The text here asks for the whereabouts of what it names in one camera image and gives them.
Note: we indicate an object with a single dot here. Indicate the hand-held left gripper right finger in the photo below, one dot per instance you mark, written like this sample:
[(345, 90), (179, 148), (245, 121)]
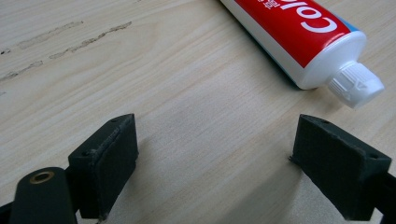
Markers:
[(336, 168)]

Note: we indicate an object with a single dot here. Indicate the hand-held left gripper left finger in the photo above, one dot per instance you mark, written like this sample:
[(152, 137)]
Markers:
[(106, 168)]

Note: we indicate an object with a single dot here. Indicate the red and white toothpaste tube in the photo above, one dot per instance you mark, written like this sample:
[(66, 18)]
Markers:
[(306, 40)]

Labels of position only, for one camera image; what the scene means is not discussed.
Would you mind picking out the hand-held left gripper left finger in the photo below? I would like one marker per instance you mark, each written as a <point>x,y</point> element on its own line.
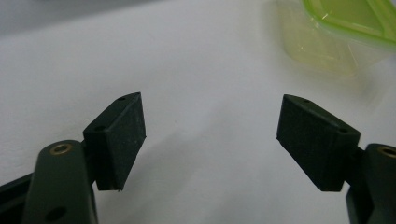
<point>116,143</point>

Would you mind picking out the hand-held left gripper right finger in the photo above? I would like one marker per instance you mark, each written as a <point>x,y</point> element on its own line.
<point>317,149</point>

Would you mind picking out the clear container with green lid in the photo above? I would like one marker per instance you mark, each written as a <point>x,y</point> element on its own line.
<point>323,40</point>

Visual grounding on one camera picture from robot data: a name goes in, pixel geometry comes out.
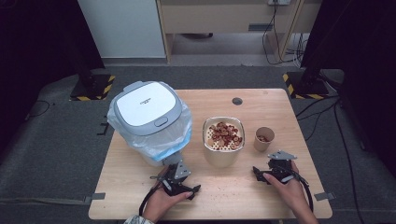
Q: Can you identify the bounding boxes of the clear blue plastic trash bag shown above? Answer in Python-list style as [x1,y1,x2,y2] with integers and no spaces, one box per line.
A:
[106,98,193,162]

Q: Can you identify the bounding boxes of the light wooden desk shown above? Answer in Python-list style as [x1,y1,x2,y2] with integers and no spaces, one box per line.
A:
[155,0,323,63]

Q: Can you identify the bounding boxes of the white cabinet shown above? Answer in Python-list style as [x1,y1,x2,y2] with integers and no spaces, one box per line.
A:
[77,0,167,60]

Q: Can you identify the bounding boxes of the person's left hand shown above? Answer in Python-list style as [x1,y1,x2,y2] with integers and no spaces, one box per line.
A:
[142,166,194,223]

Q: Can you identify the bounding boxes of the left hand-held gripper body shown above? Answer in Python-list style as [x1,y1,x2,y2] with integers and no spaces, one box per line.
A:
[150,160,192,197]

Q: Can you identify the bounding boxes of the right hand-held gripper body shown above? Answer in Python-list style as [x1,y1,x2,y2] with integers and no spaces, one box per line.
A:
[266,150,298,184]

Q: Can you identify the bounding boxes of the black floor cables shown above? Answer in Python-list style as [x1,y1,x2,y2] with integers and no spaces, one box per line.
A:
[294,95,366,224]

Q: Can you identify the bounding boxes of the black hanging cables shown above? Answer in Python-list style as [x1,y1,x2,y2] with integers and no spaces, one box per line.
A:
[262,0,310,66]

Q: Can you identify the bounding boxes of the black curtain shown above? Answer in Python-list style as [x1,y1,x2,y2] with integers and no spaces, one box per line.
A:
[300,0,396,171]
[0,0,106,157]

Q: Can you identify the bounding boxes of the brown paper cup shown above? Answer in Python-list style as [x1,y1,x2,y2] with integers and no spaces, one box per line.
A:
[253,126,276,153]

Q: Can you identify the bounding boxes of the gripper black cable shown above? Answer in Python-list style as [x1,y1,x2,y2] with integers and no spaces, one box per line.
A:
[290,170,315,213]
[138,183,163,217]

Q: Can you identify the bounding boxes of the grey tape strip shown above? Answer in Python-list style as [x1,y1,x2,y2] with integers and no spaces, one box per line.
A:
[313,191,337,202]
[82,192,106,205]

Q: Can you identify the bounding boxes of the thin black floor cable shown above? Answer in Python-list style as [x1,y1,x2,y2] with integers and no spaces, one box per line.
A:
[24,100,51,121]

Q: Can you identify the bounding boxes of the person's right hand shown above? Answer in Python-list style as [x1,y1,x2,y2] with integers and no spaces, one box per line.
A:
[262,161,310,213]

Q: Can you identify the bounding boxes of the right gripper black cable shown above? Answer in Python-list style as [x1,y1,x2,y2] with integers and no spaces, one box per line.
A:
[290,170,315,213]

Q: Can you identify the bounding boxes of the dried red fruit slices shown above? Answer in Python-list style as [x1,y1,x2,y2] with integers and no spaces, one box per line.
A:
[207,121,244,151]

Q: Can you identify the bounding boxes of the beige container with strainer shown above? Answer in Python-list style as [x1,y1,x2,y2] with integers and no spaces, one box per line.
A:
[202,116,247,169]

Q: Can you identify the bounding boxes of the white grey lidded trash can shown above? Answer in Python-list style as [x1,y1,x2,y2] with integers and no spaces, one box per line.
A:
[112,80,185,168]

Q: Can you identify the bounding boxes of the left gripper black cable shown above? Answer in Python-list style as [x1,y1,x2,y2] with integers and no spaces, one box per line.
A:
[138,183,163,217]

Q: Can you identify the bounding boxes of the stand with striped base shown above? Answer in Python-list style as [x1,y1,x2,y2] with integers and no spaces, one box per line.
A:
[282,52,331,101]
[69,55,117,103]

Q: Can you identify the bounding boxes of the black tape marks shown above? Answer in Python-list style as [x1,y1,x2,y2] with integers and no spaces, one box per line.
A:
[96,115,110,136]

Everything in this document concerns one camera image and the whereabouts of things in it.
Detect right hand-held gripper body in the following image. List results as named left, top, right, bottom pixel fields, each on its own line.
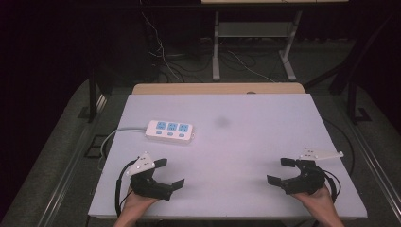
left=280, top=147, right=344, bottom=196

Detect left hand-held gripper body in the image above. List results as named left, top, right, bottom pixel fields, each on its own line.
left=126, top=150, right=174, bottom=201

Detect person's left hand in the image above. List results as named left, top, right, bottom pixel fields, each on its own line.
left=121, top=188, right=160, bottom=219

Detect person's right hand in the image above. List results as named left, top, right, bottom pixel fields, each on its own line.
left=291, top=184, right=339, bottom=220

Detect white power strip blue sockets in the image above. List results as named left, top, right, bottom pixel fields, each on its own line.
left=145, top=119, right=196, bottom=145

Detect dark metal stand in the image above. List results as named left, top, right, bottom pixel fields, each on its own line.
left=345, top=79, right=374, bottom=125
left=87, top=67, right=110, bottom=124

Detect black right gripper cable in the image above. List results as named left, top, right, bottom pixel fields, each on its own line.
left=322, top=169, right=342, bottom=203

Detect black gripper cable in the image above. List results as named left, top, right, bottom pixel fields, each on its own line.
left=114, top=159, right=137, bottom=218
left=322, top=169, right=342, bottom=203

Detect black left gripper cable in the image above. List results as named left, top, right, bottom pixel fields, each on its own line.
left=114, top=159, right=137, bottom=218

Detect thin black cable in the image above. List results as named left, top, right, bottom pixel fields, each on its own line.
left=321, top=116, right=357, bottom=178

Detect grey power strip cable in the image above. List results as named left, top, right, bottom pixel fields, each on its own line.
left=96, top=126, right=148, bottom=172

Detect white floor cable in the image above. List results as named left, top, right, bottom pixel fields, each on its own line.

▶ Brief
Please transcribe every entry above exactly, leaving out any pictures.

▶ Solution for this task
The text here asks for the whereabouts of what it names in one camera image and gives them.
Note: we indicate an object with a single dot here. Indicate the hand-held left gripper right finger in the photo below, one dot per instance you mark, written like this sample:
[(345, 90), (179, 148), (245, 121)]
Markers:
[(336, 168)]

Note: we indicate an object with a single dot here. Indicate the hand-held left gripper left finger in the photo above, one dot per instance you mark, written like this sample:
[(152, 137)]
Markers:
[(106, 168)]

Note: we indicate an object with a single dot here. Indicate the red and white toothpaste tube in the photo above, one dot per instance you mark, written like this sample:
[(66, 18)]
Markers:
[(306, 40)]

Labels of position only, for one camera image; what the scene means is not discussed.
Would you mind picking out the hand-held left gripper left finger in the photo below? I would like one marker per instance you mark, each written as a <point>x,y</point> element on its own line.
<point>116,143</point>

Would you mind picking out the hand-held left gripper right finger in the photo above? I would like one marker per instance you mark, each written as a <point>x,y</point> element on its own line.
<point>317,149</point>

Would you mind picking out the clear container with green lid in the photo above? I would like one marker per instance you mark, each written as a <point>x,y</point> element on its own line.
<point>323,40</point>

Visual grounding on one camera picture from robot data: a name goes in, pixel geometry comes out.
Q: Can you identify the bounding boxes of the clear blue plastic trash bag shown above? Answer in Python-list style as [x1,y1,x2,y2] with integers and no spaces, one box per line.
A:
[106,98,193,162]

Q: Can you identify the bounding boxes of the light wooden desk shown above? Answer in Python-list style as [x1,y1,x2,y2] with integers and no spaces, one box per line.
A:
[155,0,323,63]

Q: Can you identify the bounding boxes of the white cabinet shown above? Answer in Python-list style as [x1,y1,x2,y2] with integers and no spaces, one box per line.
A:
[77,0,167,60]

Q: Can you identify the bounding boxes of the person's left hand shown above? Answer in Python-list style as [x1,y1,x2,y2] with integers and no spaces, one box per line.
A:
[142,166,194,223]

Q: Can you identify the bounding boxes of the left hand-held gripper body shown above? Answer in Python-list style as [x1,y1,x2,y2] with integers and no spaces, one box per line.
A:
[150,160,192,197]

Q: Can you identify the bounding boxes of the right hand-held gripper body shown above? Answer in Python-list style as [x1,y1,x2,y2] with integers and no spaces, one box per line.
A:
[266,150,298,184]

Q: Can you identify the bounding boxes of the black floor cables shown above? Answer in Python-list style as [x1,y1,x2,y2] with integers and no spaces, one box per line.
A:
[294,95,366,224]

Q: Can you identify the bounding boxes of the black hanging cables shown above? Answer in Python-list style as [x1,y1,x2,y2] with integers and no spaces, one box per line.
A:
[262,0,310,66]

Q: Can you identify the bounding boxes of the black curtain shown above? Answer in Python-list style as [x1,y1,x2,y2] with integers and no spaces, one box per line.
A:
[300,0,396,171]
[0,0,106,157]

Q: Can you identify the bounding boxes of the brown paper cup shown above? Answer in Python-list style as [x1,y1,x2,y2] with integers and no spaces, one box per line.
A:
[253,126,276,153]

Q: Can you identify the bounding boxes of the gripper black cable shown above? Answer in Python-list style as [x1,y1,x2,y2] with integers and no spaces, one box per line.
A:
[290,170,315,213]
[138,183,163,217]

Q: Can you identify the bounding boxes of the grey tape strip shown above? Answer in Python-list style as [x1,y1,x2,y2] with integers and no spaces, one box per line.
A:
[313,191,337,202]
[82,192,106,205]

Q: Can you identify the bounding boxes of the thin black floor cable shown above? Answer in Python-list style as [x1,y1,x2,y2] with integers and no spaces, one box per line.
A:
[24,100,51,121]

Q: Can you identify the bounding boxes of the person's right hand shown above? Answer in Python-list style as [x1,y1,x2,y2] with integers and no spaces, one box per line.
A:
[262,161,310,213]

Q: Can you identify the bounding boxes of the right gripper black cable shown above? Answer in Python-list style as [x1,y1,x2,y2] with integers and no spaces, one box per line.
A:
[290,170,315,213]

Q: Can you identify the bounding boxes of the dried red fruit slices shown above? Answer in Python-list style as [x1,y1,x2,y2] with integers and no spaces, one box per line.
A:
[207,121,244,151]

Q: Can you identify the bounding boxes of the beige container with strainer shown above? Answer in Python-list style as [x1,y1,x2,y2] with integers and no spaces, one box per line.
A:
[202,116,247,169]

Q: Can you identify the bounding boxes of the white grey lidded trash can shown above? Answer in Python-list style as [x1,y1,x2,y2] with integers and no spaces, one box per line.
A:
[112,80,185,168]

Q: Can you identify the bounding boxes of the left gripper black cable shown above? Answer in Python-list style as [x1,y1,x2,y2] with integers and no spaces, one box per line.
A:
[138,183,163,217]

Q: Can you identify the bounding boxes of the stand with striped base shown above? Answer in Python-list style as [x1,y1,x2,y2] with integers and no spaces, one box per line.
A:
[282,52,331,101]
[69,55,117,103]

Q: Can you identify the bounding boxes of the black tape marks shown above? Answer in Python-list style as [x1,y1,x2,y2] with integers and no spaces, one box per line.
A:
[96,115,110,136]

Everything in this document concerns one camera image and the whereabouts of things in it.
Detect right hand-held gripper body in the following image. List results as named left, top, right, bottom pixel fields, each on its own line.
left=280, top=147, right=344, bottom=196

Detect left hand-held gripper body in the image above. List results as named left, top, right, bottom pixel fields, each on its own line.
left=126, top=150, right=174, bottom=201

Detect person's left hand in the image above. List results as named left, top, right, bottom pixel fields, each on its own line.
left=121, top=188, right=160, bottom=219

Detect person's right hand in the image above. List results as named left, top, right, bottom pixel fields, each on its own line.
left=291, top=184, right=339, bottom=220

Detect white power strip blue sockets in the image above. List results as named left, top, right, bottom pixel fields, each on its own line.
left=145, top=119, right=196, bottom=145

Detect dark metal stand in the image above. List results as named left, top, right, bottom pixel fields, each on its own line.
left=345, top=79, right=374, bottom=125
left=87, top=67, right=110, bottom=124

Detect black right gripper cable in the image above. List results as named left, top, right, bottom pixel fields, each on its own line.
left=322, top=169, right=342, bottom=203

Detect black gripper cable in the image above. List results as named left, top, right, bottom pixel fields, each on its own line.
left=114, top=159, right=137, bottom=218
left=322, top=169, right=342, bottom=203

Detect black left gripper cable in the image above. List results as named left, top, right, bottom pixel fields, each on its own line.
left=114, top=159, right=137, bottom=218

Detect thin black cable in the image above. List results as named left, top, right, bottom pixel fields, each on its own line.
left=321, top=116, right=357, bottom=178

Detect grey power strip cable in the image above. List results as named left, top, right, bottom pixel fields, each on its own line.
left=96, top=126, right=148, bottom=172

Detect white floor cable in the image above. List results as named left, top, right, bottom pixel fields, each on its own line.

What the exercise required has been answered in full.